I’d suggest you try more informative priors, but really with a model like this it’s hard to tell looking just at the code. Did you try the whole build up the model step by step (in terms of complexity) and see when/where it stops working thing?

Cheers,
Max

No worries. The MRP model is working fine. The output is also reasonable. It fell apart when I added the part that is supposed to estimate the covariance matrix. It’s also not due to the way phi_diff is created as it doesn’t work with a data input for phi_diff from a MVN either.

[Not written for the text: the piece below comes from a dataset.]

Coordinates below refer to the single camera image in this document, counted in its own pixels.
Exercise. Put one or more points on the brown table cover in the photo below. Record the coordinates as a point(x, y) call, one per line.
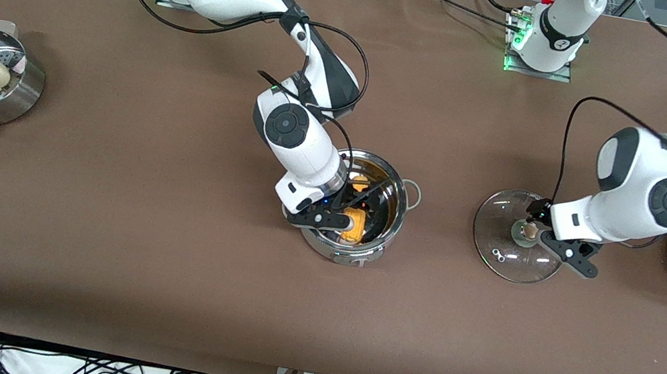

So this works, but it is certainly inefficient. Hence, the problem is probably with the implementation of the cholesky factor.

data {
  int T;
  int<lower = 0> G;
  int<lower = 1, upper = G> g[T]; // end points
  int<lower = 1, upper = 4>    age[G, T];
  int<lower = 1, upper = 4>   race[G, T];
  int<lower = 1, upper = 51>  state[G, T];
  int<lower = 1, upper = 2> sex[G, T];
  int<lower = 0> sm_N[G, T];
  int<lower = 0> bi_N[G, T];
  int P[4, 4, 51, 2];
  //vector[51] phi_diff [T - 1];
}
transformed data{
  vector[51] zeros = rep_vector(0.0, 51);
}
parameters {
  real alpha[T];
  real<lower = 0> sigma_beta[T];
  matrix<multiplier = sigma_beta[T]>[4, T] beta;
  real<lower = 0> sigma_gamma[T];
  matrix<multiplier = sigma_gamma[T]>[4, T] gamma;
  real<lower = 0> sigma_delta[T];
  matrix<multiplier = sigma_delta[T]>[51, T] delta;
  real epsilon[T];
  //corr_matrix[51] L_Omega;        // prior correlation
  //vector<lower=0>[51] tau;      // prior scale
  //cholesky_factor_corr[51] L_Omega;
  //vector<lower=0>[51] L_sigma;
  cov_matrix[51] Sigma;
}
transformed parameters {
  matrix[51, T] phi;
  vector[51] phi_diff[T - 1];
  matrix[51, T] expect_pos = rep_matrix(0, 51, T);
  matrix[51,T] total = rep_matrix(0, 51, T);
  //matrix[51, 51] Sigma_beta;
  for (t in 1:T){
    for (b in 1:4){
      for (c in 1:4){
        for (e in 1:2){
          total[,t] += to_vector(P[b, c, :, e]);
          expect_pos[,t]
            += to_vector(P[b, c, :, e])
              .* to_vector(inv_logit(alpha[t] + beta[b,t] +
                                     gamma[c,t] + delta[:,t] +
                                     {epsilon[t], -epsilon[t]}[e]));
        }
      }
    }
    phi[:,t] = expect_pos[:,t] ./ total[:,t];
  }
  for (t in 2:T) phi_diff[t - 1] = phi[:, t] - phi[:, t - 1];
  // covmat
}
model {
  // mrp model
  for (t in 1:T){
    sm_N[1:g[t], t] ~
      binomial_logit(bi_N[1:g[t], t],
        alpha[t] +
        beta[age[1:g[t],t], t] +
        gamma[race[1:g[t],t], t] +
        delta[state[1:g[t],t], t] +
        to_vector({epsilon[t], -epsilon[t]}[sex[1:g[t],t]]));
    beta[:,t] ~ normal(0, sigma_beta[t]);
    gamma[:,t] ~ normal(0, sigma_gamma[t]);
    delta[:,t] ~ normal(0, sigma_delta[t]);
  }
  // mrp priors
  alpha ~ normal(0, 2);
  epsilon ~ normal(0, 2);
  sigma_beta  ~ normal(0, 1);
  sigma_gamma ~ normal(0, 1);
  sigma_delta ~ normal(0, 1);
  // covmat priors
  // tau ~ normal(0, 2.5);
  // L_Omega ~ lkj_corr_cholesky(2);
  //L_Omega ~ lkj_corr_cholesky(2);
  //L_sigma ~ normal(0, 0.5);
  target += multi_normal_lpdf(phi_diff | zeros, Sigma);
}

On the other hand, this has initialization problems still. Specifically, LDLT_Factor of covariance parameter is not positive definite. last conditional variance is -8.88178e-16.